A.I. in the fight against cancer
Training machines to recognize cancer cells
Steven J Wolf, PhD | JANUARY 2018 | Illustration by Diego Pitta de Araujo, PhD
Researchers from the Mechanobiology Institute, National University of Singapore, and MIT, USA, have developed a machine learning pipeline for the analysis of cell nuclei images, for use in the detection and diagnosis of early stage cancer. This work was published in Scientific Reports.
An artistic image of the machine learning pipeline analyzing images of cell nuclei to determine whether the cell is normal or cancerous.
Training machines to recognize cancer cells
Currently, cancer diagnosis combines histological staining of tissue biopsies with genetic screening, and an assessment of the physical properties of potentially cancerous cells.
The traditional understanding of cancer proposes that tumors develop from the accumulation of genetic abnormalities in just a small population of cells. However, recent evidence has highlighted that the response of cells to biochemical and mechanical stimuli significantly defines cell growth and behavior as well. Although it can be difficult to predict whether genetic abnormalities are contributing to uncontrolled cell growth, the cellular response to external stimuli is often manifested in observable, and measurable, changes to the cell or its components.
While current cancer screening methods are most reliable for patients with advanced cancers, where abnormalities are evident at the tissue level, a reliable method for the early diagnosis of cancer is lacking. This is because any early diagnosis relies not only on the identification of a small population of cancerous cells within large tissue samples, but also on the ability of clinicians to confidently predict whether a particular set of gene mutations, or observed cell behaviours, are indicative of the disease.
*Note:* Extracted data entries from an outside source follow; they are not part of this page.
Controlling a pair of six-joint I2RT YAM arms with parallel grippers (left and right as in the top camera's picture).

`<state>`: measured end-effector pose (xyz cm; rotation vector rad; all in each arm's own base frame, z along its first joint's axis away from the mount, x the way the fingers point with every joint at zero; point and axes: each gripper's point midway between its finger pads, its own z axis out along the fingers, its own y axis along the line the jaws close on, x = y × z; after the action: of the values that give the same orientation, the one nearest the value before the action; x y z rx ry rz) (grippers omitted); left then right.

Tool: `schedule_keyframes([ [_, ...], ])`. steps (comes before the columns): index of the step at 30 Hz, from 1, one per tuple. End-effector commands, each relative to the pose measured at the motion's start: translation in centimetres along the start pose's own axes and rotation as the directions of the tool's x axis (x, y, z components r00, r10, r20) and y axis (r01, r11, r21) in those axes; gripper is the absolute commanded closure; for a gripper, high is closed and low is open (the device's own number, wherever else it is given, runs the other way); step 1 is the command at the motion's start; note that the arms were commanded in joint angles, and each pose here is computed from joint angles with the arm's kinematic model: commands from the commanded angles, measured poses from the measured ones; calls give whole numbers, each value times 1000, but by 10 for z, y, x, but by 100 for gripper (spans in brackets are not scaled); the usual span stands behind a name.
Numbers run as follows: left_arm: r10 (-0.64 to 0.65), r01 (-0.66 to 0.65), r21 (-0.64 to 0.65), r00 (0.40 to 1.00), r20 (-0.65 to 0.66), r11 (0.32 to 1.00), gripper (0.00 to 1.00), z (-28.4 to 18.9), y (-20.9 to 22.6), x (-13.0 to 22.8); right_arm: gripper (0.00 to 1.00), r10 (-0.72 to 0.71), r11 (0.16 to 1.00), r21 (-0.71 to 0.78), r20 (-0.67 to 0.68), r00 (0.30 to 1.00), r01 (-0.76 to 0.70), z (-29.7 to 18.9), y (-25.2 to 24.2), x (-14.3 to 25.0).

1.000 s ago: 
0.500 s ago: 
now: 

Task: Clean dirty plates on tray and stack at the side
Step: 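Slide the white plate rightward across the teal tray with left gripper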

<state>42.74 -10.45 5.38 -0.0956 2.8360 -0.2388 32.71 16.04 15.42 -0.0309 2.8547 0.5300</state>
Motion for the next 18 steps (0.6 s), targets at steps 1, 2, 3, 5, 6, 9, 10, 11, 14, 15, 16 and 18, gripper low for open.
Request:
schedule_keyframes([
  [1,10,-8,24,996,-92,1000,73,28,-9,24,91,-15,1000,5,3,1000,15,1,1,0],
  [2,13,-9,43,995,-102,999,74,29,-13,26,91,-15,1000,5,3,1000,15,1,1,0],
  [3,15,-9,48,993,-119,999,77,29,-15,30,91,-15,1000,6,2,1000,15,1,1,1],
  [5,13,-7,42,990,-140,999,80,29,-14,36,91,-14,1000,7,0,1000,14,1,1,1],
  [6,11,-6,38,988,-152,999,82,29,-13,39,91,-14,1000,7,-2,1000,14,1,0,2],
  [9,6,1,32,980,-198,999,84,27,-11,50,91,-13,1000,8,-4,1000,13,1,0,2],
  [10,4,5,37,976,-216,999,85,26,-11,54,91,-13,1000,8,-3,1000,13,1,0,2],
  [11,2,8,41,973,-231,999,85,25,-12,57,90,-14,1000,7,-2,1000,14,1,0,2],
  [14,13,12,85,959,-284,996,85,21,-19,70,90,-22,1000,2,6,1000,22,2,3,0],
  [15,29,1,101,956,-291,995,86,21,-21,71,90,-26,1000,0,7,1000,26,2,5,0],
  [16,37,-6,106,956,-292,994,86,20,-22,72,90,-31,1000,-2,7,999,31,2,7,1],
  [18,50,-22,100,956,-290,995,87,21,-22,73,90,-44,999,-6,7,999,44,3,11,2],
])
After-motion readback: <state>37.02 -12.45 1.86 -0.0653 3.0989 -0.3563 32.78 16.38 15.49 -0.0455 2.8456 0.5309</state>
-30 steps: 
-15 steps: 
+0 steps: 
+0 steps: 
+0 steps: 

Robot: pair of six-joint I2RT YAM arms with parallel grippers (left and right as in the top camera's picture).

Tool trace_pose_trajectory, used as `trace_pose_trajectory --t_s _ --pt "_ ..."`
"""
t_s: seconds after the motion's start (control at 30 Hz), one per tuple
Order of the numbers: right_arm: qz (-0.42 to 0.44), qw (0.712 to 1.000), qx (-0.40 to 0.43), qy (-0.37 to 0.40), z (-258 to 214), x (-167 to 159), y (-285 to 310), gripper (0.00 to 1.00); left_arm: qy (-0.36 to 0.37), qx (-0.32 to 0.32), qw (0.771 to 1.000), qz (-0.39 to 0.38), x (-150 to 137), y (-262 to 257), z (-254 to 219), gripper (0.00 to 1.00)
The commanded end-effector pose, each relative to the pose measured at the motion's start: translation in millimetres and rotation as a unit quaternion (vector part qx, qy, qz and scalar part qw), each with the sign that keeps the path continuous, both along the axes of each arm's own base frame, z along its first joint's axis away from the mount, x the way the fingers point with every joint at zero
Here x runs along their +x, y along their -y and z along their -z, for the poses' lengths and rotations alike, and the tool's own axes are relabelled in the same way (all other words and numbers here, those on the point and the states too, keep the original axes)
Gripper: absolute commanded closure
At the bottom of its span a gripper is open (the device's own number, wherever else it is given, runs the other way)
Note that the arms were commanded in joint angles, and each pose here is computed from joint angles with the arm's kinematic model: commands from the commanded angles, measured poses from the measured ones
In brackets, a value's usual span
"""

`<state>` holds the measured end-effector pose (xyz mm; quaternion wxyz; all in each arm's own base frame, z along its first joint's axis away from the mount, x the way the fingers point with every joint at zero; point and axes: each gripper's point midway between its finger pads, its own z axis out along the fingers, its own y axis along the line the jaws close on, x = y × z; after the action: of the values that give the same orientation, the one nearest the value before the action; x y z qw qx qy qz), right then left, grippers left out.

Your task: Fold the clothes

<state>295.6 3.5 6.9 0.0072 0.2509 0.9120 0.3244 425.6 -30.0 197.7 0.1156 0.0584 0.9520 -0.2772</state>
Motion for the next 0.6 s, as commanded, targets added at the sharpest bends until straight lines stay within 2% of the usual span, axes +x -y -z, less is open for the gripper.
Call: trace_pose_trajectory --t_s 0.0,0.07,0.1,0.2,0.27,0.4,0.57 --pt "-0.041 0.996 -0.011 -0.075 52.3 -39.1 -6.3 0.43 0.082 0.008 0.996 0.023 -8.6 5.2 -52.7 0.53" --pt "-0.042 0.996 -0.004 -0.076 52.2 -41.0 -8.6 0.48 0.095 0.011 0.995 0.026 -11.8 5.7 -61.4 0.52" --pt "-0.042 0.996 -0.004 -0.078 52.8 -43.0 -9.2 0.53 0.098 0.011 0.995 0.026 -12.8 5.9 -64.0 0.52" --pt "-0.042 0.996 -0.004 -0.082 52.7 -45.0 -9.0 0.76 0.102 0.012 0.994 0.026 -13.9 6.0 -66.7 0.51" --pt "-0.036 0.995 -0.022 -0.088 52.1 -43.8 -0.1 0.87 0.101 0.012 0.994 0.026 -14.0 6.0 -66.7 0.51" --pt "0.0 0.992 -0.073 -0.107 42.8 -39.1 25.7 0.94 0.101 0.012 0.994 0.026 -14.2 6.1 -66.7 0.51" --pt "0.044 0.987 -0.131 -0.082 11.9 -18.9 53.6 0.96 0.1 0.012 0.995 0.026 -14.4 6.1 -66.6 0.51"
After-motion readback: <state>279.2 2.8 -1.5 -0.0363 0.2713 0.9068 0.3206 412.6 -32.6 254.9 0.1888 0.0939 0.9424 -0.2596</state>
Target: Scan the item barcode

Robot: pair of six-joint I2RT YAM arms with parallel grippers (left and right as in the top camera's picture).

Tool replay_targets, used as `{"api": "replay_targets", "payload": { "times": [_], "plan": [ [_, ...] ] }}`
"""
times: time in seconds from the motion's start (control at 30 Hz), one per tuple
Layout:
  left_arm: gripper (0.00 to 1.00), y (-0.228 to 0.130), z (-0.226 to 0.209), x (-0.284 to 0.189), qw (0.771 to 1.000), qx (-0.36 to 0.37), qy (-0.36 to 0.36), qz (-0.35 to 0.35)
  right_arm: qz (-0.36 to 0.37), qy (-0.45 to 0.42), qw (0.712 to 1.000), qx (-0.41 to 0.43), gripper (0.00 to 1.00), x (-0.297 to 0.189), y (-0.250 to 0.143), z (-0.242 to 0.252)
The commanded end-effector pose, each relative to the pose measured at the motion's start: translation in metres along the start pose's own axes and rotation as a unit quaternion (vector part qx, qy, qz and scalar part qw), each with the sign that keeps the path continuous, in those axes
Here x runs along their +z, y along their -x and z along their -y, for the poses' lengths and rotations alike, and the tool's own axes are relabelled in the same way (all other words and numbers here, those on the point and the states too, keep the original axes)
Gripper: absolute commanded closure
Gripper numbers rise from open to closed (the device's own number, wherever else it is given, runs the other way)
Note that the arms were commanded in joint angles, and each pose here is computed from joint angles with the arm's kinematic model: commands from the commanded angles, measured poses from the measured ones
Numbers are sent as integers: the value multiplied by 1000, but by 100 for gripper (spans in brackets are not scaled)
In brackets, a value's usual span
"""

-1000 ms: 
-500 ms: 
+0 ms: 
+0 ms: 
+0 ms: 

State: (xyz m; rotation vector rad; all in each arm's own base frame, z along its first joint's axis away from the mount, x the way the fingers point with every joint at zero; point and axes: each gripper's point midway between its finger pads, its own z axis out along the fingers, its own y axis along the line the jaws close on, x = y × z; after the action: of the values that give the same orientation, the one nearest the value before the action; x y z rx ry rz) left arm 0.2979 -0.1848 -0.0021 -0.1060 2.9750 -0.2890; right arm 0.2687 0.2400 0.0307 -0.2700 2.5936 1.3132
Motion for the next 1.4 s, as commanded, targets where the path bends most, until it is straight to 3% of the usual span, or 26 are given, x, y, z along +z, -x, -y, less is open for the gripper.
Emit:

MBI and MBI scientists have developed a machine learning pipeline that uses neural networks to analyze and identify cancer cells from images of the cell nucleus, for use in the detection and diagnosis of early stage cancer.
Lately, various parameters of the cell nucleus, including its size and shape, as well as the texture of chromatin, have been found to be altered in cancerous cells. Significant improvements in microscopy and imaging techniques, as well as in the isolation of circulating tumour cells from blood, and in biopsy sampling, are allowing clinicians to pay more attention to the physical properties of individual cancer cells when considering their diagnosis. Such considerations are however limited by the ability of the clinician to interpret the data they see. In most cases subtle differences in the shape or size of a nucleus will go unnoticed, particularly when the sample size is small.
When it comes to cancer, a misdiagnosis can be devastating for the patient. Motivated by the need for less subjective analysis methods, Professor GV Shivashankar, Deputy Director of the MBI and IFOM-NUS Chair Professor, who is an expert in nuclear deformations in cancer cells, and Assistant Professor Caroline Uhler, a statistician and computational biologist from MIT, turned to artificial intelligence to improve cancer diagnostics. More specifically, they explored how machine learning using modified convolutional neural networks can be used to analyze the vast quantities data acquired when imaging individual cancer cells.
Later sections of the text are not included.